Zaman kuliah kami pernah bersua dengan satu dari sekian “pengikut” Budiman Sudjatmiko. Pria yang dari tampilan fisiknya terlihat berusia antara 40-50 tahun itu, tiba-tiba menghampiri kami dan menanyakan ihwal kabar kedatangan aktivis 98 itu ke kampus.

Ruang tempat percetakan menjadi saksi ungkapan makian pria tersebut kepada Budiman. Kami hanya bisa mendengarkan luapan amarah dari dia. Poin pentingnya dia menekankan bahwa Budiman aktivis dengan Budiman sekarang, ketika dia menjadi birokrat juah berbeda.

Banyumas dan Cilacap memang menjadi basis pengikut Budiman. Apalagi ia terlahir pada salah satu kecamatan di Cilacap, membuatnya cukup erat dengan karakter masyarakat setempat.  

Pengaruh Budiman terhadap masyarakat lokal terbukti lewat kemenangannya sebagai legislator dalam dua kali masa pemilu (2009-2019). Kendati pada pemilu lalu, suami Kesi Yovana itu gugur untuk mengamankan kursi di Senayan.

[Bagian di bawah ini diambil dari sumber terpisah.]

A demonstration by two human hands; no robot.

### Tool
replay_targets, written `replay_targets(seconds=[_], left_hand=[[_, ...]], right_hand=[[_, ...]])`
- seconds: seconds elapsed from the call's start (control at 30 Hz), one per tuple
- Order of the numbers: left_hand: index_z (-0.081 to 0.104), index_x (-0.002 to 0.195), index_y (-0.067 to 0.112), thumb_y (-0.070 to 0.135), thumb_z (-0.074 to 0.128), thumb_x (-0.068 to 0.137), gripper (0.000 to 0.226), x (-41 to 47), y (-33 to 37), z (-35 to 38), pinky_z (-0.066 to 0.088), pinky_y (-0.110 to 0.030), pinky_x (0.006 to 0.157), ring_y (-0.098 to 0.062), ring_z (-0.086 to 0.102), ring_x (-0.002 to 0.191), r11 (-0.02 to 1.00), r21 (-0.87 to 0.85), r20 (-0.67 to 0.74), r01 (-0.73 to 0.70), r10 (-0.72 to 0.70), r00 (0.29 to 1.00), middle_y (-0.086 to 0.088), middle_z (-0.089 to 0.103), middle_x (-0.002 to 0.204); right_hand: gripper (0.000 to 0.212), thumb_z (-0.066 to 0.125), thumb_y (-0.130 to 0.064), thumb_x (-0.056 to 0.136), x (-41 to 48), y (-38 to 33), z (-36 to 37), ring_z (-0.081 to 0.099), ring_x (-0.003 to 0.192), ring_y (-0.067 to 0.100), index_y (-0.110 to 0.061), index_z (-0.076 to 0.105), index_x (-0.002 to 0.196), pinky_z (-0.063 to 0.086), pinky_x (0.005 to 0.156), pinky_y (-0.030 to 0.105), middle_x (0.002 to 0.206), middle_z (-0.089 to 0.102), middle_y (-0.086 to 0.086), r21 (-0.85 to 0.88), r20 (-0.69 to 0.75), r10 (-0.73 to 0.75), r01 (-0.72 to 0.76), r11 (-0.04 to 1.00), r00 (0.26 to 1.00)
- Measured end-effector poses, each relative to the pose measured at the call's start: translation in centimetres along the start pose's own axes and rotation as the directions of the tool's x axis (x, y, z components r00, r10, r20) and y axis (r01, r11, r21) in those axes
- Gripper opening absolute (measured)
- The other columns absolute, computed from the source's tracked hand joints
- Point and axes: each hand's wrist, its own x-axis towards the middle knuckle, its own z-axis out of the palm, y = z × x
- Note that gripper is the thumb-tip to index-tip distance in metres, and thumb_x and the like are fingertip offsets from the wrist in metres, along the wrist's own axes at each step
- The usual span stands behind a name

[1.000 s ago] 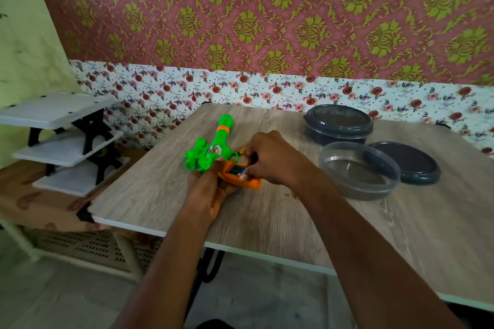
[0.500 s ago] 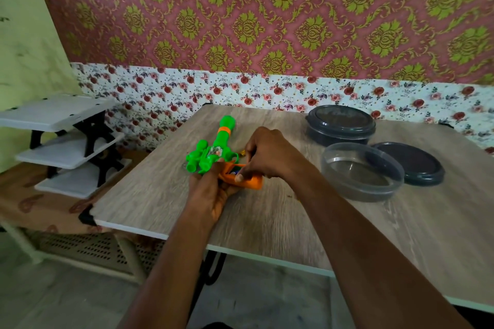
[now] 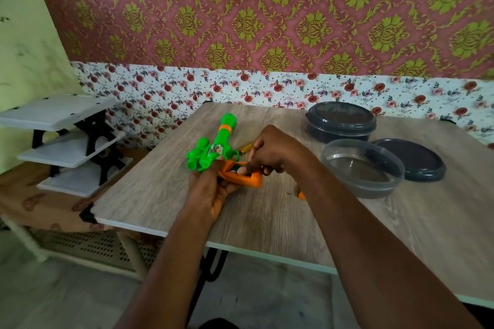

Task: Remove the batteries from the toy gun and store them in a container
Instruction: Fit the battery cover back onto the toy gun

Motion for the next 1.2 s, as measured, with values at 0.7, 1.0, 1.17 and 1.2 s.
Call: replay_targets(seconds=[0.7, 1.0, 1.17, 1.2], left_hand=[[0.055, 0.143, 0.000, 0.014, 0.059, 0.106, 0.040, 0.2, 0.5, -0.5, 0.066, -0.044, 0.062, -0.026, 0.080, 0.087, 0.994, -0.108, 0.001, 0.012, -0.012, 1.000, -0.021, 0.078, 0.110], [0.053, 0.147, 0.005, 0.013, 0.057, 0.106, 0.042, -0.3, 0.3, -0.2, 0.067, -0.048, 0.067, -0.031, 0.076, 0.105, 0.995, -0.104, 0.011, -0.013, 0.014, 1.000, -0.025, 0.072, 0.127], [0.051, 0.147, 0.005, 0.013, 0.057, 0.106, 0.042, -0.3, 0.5, -0.1, 0.064, -0.057, 0.077, -0.035, 0.073, 0.111, 0.994, -0.108, 0.022, 0.002, 0.001, 1.000, -0.026, 0.071, 0.128], [0.051, 0.147, 0.005, 0.012, 0.057, 0.107, 0.041, -0.4, 0.5, 0.0, 0.063, -0.057, 0.077, -0.034, 0.074, 0.107, 0.994, -0.111, 0.020, 0.009, -0.007, 1.000, -0.026, 0.071, 0.126]], right_hand=[[0.015, 0.058, -0.011, 0.095, -1.0, 1.2, -0.3, 0.055, 0.039, 0.016, 0.003, 0.063, 0.096, 0.036, 0.041, 0.018, 0.081, 0.069, 0.026, 0.711, -0.037, 0.218, -0.128, 0.691, 0.975], [0.023, 0.028, 0.011, 0.095, -2.1, 2.6, -0.9, 0.055, 0.042, 0.016, -0.002, 0.046, 0.091, 0.031, 0.033, 0.017, 0.084, 0.066, 0.035, 0.948, 0.158, 0.124, -0.186, 0.260, 0.980], [0.011, 0.043, -0.005, 0.108, -2.1, 4.3, -0.7, 0.055, 0.038, 0.012, -0.004, 0.046, 0.097, 0.028, 0.032, 0.014, 0.097, 0.068, 0.038, 0.944, 0.132, 0.102, -0.156, 0.291, 0.986], [0.013, 0.049, -0.012, 0.107, -2.2, 4.6, -0.6, 0.052, 0.037, 0.011, -0.004, 0.047, 0.097, 0.028, 0.031, 0.014, 0.080, 0.071, 0.031, 0.935, 0.137, 0.115, -0.166, 0.313, 0.984]])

Perolehan suara Budiman hanya mampu di angka 48.806. Angka ini terpaut cukup jauh dari perolehan suara dirinya di masa pemilu 2014 yang mencapai 68.861 suara; dan 2009 meraup 96.830 suara.

Membaca dari situ, memang terjadi tren penurunan suara ketua pertama PRD itu, dari periode ke periode. Penurunan itu seakan mengonfirmasi gejala ketidakpercayaan masyarakat terhadap Budiman. Sejalan dengan apa yang dikatakan pria tadi.

Pria itu dalam benaknya melihat Budiman dahulu sebagai lambang penentang penindasan rezim Orde Baru. Namun ketika rezim itu terjungkal dan kini golongan Budiman yang memegang kekuasaan, cara memerintah mereka tak ubahnya dengan rezim yang dahulu ditumbangkan.

Orang-orang ini kecewa karena kata sejahtera amat jauh dari pandangan mata. Kami juga tidak bisa memastikan apakah ketika pria itu berada dalam kursi “kuasa,” mereka dapat amanah.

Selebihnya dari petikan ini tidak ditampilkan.